Le concept “d’armature urbaine” devient ainsi une nouvelle approche d’ingénierie territoriale qui pourra, dans les 30 ans avenir, changer les paradigmes par un travail de proximité. Le défi français dans cette perspective est de réinventer la proximité. De relocaliser par les ” territoires de la demi-heure ” les fonctions sociales essentielles et leur accessibilité dans ce rayon pour avoir un mode de vie apaisé: se loger, travailler, s’approvisionner se soigner, s’éduquer, s’épanouir. Au coeur de cette vision, la circularité de la vie territoriale et la « haute qualité de vie sociétale, HQVS » comme leitmotiv.
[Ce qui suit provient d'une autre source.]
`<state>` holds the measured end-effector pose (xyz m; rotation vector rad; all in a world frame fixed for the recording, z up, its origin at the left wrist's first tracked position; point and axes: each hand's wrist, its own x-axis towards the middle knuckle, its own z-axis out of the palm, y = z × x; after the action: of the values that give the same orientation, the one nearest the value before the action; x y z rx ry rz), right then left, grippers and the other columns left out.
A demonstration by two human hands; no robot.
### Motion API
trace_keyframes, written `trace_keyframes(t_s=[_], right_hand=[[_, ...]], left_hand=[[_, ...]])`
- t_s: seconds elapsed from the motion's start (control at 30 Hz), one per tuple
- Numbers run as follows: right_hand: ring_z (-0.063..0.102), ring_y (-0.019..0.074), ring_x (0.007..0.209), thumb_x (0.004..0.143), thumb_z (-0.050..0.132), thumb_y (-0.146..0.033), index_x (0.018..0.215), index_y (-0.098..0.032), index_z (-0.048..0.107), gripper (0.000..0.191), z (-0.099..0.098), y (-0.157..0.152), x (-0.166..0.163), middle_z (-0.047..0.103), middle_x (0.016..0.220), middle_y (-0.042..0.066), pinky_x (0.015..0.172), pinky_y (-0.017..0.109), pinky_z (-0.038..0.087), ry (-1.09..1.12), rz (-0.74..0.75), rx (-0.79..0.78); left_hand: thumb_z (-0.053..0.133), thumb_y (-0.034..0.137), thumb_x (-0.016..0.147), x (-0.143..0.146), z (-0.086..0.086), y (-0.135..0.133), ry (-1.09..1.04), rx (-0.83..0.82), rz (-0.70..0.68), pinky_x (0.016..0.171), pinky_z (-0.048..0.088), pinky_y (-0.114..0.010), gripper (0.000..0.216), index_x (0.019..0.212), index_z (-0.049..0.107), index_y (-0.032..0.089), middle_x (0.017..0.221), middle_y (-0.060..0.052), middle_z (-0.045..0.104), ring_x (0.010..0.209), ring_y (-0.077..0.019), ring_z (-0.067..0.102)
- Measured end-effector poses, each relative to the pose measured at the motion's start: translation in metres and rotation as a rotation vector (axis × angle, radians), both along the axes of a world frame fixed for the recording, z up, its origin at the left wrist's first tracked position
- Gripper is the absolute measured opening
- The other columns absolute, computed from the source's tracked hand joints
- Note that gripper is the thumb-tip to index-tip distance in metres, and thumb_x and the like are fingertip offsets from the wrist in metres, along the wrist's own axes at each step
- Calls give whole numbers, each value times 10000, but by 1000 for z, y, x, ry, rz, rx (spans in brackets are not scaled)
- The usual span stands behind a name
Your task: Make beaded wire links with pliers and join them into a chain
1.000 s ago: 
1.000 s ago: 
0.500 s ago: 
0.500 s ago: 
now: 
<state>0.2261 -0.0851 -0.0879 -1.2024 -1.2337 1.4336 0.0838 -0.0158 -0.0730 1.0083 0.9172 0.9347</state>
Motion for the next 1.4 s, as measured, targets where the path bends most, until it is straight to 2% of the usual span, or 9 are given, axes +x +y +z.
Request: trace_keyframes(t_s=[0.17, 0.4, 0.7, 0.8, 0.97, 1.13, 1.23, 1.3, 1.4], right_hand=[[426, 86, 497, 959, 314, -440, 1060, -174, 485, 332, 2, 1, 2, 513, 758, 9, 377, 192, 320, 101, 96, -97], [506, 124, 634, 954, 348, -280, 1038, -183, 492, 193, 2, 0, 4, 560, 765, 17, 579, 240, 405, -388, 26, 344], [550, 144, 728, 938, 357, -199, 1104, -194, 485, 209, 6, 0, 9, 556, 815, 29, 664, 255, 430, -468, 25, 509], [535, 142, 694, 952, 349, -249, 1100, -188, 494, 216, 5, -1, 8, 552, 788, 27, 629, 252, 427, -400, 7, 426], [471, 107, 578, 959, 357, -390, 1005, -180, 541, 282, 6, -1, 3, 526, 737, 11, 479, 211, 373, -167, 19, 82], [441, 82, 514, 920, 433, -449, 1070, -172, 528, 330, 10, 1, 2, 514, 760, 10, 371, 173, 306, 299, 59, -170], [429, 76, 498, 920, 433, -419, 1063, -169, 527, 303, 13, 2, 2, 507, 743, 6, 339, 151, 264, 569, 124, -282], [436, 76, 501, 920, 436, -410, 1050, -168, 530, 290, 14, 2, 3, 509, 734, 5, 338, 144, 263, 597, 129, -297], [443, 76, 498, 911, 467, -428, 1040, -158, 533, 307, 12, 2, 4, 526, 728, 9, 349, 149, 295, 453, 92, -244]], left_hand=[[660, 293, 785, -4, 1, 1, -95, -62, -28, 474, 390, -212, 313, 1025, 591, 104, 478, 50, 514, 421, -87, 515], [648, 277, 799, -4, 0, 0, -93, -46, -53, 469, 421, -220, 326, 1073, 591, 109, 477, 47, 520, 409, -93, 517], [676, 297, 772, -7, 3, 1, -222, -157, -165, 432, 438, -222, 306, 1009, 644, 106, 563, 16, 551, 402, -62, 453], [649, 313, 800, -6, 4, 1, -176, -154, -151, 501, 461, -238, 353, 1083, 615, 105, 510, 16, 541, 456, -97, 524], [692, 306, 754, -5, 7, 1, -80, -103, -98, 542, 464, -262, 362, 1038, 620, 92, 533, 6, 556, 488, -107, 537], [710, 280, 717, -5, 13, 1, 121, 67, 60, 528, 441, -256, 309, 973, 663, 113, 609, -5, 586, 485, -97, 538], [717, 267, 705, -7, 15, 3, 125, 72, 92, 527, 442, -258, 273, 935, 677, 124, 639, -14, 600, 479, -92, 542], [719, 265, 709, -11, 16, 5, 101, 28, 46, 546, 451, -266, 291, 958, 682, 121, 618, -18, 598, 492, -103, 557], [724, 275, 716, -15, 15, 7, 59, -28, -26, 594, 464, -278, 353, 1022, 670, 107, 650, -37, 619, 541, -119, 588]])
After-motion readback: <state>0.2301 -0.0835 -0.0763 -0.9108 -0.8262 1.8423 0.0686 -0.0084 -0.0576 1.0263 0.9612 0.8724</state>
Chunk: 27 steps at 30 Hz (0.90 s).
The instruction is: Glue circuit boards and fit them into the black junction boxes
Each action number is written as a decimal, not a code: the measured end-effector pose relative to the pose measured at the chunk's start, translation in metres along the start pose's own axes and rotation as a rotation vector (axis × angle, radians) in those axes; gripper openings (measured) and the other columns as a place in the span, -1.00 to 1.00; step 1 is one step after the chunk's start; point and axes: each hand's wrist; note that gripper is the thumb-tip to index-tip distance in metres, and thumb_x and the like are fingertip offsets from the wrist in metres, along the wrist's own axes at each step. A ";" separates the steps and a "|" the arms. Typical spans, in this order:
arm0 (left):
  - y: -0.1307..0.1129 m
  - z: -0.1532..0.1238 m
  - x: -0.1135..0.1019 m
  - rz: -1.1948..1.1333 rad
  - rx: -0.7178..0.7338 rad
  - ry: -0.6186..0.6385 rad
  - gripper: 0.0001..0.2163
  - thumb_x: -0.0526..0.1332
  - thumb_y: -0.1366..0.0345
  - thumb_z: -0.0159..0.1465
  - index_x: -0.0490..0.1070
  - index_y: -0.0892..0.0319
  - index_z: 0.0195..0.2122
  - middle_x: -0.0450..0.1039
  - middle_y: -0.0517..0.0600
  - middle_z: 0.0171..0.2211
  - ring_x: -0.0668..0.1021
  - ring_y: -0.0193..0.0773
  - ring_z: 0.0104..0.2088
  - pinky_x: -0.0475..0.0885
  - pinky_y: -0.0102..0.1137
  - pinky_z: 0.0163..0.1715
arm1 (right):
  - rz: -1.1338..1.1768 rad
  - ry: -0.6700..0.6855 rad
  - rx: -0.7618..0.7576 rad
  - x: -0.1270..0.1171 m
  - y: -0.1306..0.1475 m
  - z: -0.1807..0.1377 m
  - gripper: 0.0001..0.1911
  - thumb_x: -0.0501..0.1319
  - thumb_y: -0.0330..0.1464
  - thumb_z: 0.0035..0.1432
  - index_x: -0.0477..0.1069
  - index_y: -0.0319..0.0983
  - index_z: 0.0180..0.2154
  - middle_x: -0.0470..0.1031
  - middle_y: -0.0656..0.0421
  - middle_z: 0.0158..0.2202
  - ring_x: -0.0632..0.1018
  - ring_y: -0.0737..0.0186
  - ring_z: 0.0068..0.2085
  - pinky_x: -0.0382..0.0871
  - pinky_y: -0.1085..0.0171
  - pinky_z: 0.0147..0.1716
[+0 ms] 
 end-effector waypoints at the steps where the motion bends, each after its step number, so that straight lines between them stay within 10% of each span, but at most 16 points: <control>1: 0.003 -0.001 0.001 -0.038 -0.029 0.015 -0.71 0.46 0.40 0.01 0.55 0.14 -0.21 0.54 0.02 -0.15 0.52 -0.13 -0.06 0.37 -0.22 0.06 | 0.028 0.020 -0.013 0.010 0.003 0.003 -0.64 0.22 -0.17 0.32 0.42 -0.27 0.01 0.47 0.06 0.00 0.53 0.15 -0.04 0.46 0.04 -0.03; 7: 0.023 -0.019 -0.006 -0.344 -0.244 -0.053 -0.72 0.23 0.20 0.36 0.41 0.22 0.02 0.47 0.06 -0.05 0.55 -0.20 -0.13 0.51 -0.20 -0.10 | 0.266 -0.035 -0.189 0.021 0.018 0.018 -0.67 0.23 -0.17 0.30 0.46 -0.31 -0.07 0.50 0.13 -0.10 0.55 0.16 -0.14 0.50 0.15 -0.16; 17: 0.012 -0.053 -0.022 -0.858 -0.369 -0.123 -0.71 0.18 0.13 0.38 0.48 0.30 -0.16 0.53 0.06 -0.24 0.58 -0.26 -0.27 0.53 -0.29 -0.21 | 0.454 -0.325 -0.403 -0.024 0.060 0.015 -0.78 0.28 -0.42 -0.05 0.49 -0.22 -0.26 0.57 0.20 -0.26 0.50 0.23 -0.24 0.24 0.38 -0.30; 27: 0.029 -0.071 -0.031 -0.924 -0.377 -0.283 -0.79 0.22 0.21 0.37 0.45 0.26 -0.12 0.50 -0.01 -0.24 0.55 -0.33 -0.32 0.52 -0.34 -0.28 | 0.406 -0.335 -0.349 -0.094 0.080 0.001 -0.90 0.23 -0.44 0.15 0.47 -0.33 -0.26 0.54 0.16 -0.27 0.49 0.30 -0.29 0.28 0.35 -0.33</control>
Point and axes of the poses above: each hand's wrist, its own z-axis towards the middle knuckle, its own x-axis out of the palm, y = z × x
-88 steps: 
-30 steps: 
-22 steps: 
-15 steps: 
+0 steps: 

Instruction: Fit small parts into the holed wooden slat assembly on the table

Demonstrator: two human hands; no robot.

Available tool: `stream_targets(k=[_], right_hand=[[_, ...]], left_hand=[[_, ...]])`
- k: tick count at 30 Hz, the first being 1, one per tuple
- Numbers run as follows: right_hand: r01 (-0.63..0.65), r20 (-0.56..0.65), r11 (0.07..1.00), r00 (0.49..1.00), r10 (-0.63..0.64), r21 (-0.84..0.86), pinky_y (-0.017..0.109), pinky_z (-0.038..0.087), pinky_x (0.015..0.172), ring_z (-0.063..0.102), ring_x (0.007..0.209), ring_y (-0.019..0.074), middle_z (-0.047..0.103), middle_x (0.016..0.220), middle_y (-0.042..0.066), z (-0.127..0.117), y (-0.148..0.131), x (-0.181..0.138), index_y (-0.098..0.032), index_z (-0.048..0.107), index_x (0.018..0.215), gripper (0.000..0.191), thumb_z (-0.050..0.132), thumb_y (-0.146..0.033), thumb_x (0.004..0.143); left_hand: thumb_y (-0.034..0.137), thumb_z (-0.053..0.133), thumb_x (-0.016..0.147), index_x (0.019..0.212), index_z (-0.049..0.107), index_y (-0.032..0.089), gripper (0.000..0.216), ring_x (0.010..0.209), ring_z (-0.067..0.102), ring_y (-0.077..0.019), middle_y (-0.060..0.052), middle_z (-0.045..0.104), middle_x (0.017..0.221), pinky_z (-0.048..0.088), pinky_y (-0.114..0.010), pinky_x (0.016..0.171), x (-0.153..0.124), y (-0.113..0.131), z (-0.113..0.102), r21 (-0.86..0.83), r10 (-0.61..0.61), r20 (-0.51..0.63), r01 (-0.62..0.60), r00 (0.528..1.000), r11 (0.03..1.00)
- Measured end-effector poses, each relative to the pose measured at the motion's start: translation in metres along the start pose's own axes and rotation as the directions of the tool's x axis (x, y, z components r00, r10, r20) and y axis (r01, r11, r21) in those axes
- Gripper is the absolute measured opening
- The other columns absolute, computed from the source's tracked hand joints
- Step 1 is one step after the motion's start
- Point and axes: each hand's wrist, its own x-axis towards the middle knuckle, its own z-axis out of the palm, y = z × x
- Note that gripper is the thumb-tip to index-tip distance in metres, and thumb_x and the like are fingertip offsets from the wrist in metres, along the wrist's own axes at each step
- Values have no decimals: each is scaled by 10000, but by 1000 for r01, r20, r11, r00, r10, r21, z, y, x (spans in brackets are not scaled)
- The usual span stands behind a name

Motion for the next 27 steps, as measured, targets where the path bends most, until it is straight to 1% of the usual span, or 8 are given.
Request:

Les mobilités, un grand enjeu des territoires, seront traitées à la source par la montée en puissance de cette hyper-proximité qui enlèvera la pression sur le besoin de la voiture thermique et les trajets en auto-solisme. La mutualisation des ressources ira de pair avec cette démarche.
La question de la gouvernance sera au coeur du champ des possibles. La centralisation que nous connaissons aujourd’hui devra laisser la place à une très large décentralisation pour que les territoires deviennent vertueux et apaisés. Une décentralisation politique avec la construction des nouveaux espaces de décision est essentielle. C’est une trajectoire possible mais nous devons la prendre dès maintenant.